Painter David Hockney has criticised the likes of Damien Hirst, saying artists should create their own work.
Yorkshire-born Hockney, 74, whose major exhibition of landscapes opens at the Royal Academy this month, told the Radio Times that it was "insulting" for an artist to employ others to make their creations.
A poster for his show at the Royal Academy reads: "All the works here were made by the artist himself, personally."
Asked if he was having a dig at Hirst, famous for covering a human skull with 8,601 flawless diamonds and suspending a shark in formaldehyde, Hockney nodded and said: "It's a little insulting to craftsmen, skilful craftsmen."
He added: "I used to point out at art school, you can teach the craft, it's the poetry you can't teach. But now they try to teach the poetry and not the craft."
Hockney quoted a Chinese saying that to paint "you need the eye, the hand and the heart. Two won't do.
"The other great thing they said - I told this to Lucian Freud - is, 'painting is an old man's art'. I like that!," Hockney said.
Hockney, who returned to his native Yorkshire after decades in California, has been working on his latest show for more than three years.
"It took me three days to say, 'Yes, OK...' There was quite a lot of work, but I'm an opportunist... We rose to the occasion," he said.
David Hockney: A Bigger Picture spans a 50-year period to show the artist's long exploration and fascination with the depiction of landscape.
The Royal Academy show will include a display of his iPad drawings and a series of new films produced using 18 cameras.
Hockney was appointed a member of the prestigious Order of Merit by the Queen at the weekend.

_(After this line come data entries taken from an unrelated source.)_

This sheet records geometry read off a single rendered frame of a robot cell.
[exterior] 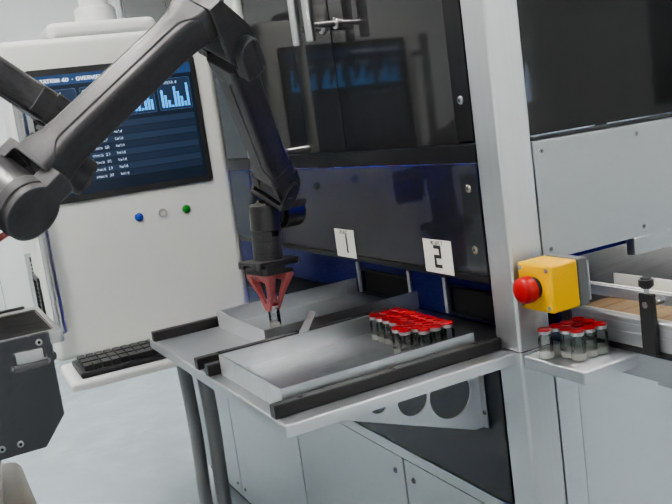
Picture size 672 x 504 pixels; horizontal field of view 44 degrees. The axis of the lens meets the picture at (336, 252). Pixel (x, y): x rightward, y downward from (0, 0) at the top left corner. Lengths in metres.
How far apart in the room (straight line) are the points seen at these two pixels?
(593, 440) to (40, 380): 0.88
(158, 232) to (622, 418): 1.17
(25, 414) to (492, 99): 0.80
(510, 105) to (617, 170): 0.24
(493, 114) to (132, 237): 1.08
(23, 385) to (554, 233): 0.82
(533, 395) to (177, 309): 1.05
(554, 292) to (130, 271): 1.16
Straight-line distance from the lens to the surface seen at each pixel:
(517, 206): 1.29
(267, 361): 1.45
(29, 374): 1.22
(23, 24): 6.70
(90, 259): 2.05
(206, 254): 2.12
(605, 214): 1.41
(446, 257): 1.42
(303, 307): 1.82
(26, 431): 1.24
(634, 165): 1.46
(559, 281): 1.23
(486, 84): 1.27
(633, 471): 1.56
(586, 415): 1.45
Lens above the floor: 1.28
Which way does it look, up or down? 9 degrees down
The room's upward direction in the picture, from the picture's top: 8 degrees counter-clockwise

The honour is a special award presented to individuals of great achievement in the fields of the arts, learning, literature, science and other areas like public service.
Members of the Order include playwright Sir Tom Stoppard, former House of Commons speaker Baroness Betty Boothroyd and Sir Tim Berners-Lee, inventor of the worldwide web.
Hirst has defended using assistants to make his spot paintings, saying that they could do the work better as he found it boring to paint them himself.
A retrospective of Hirst's work opens at Tate Modern in April.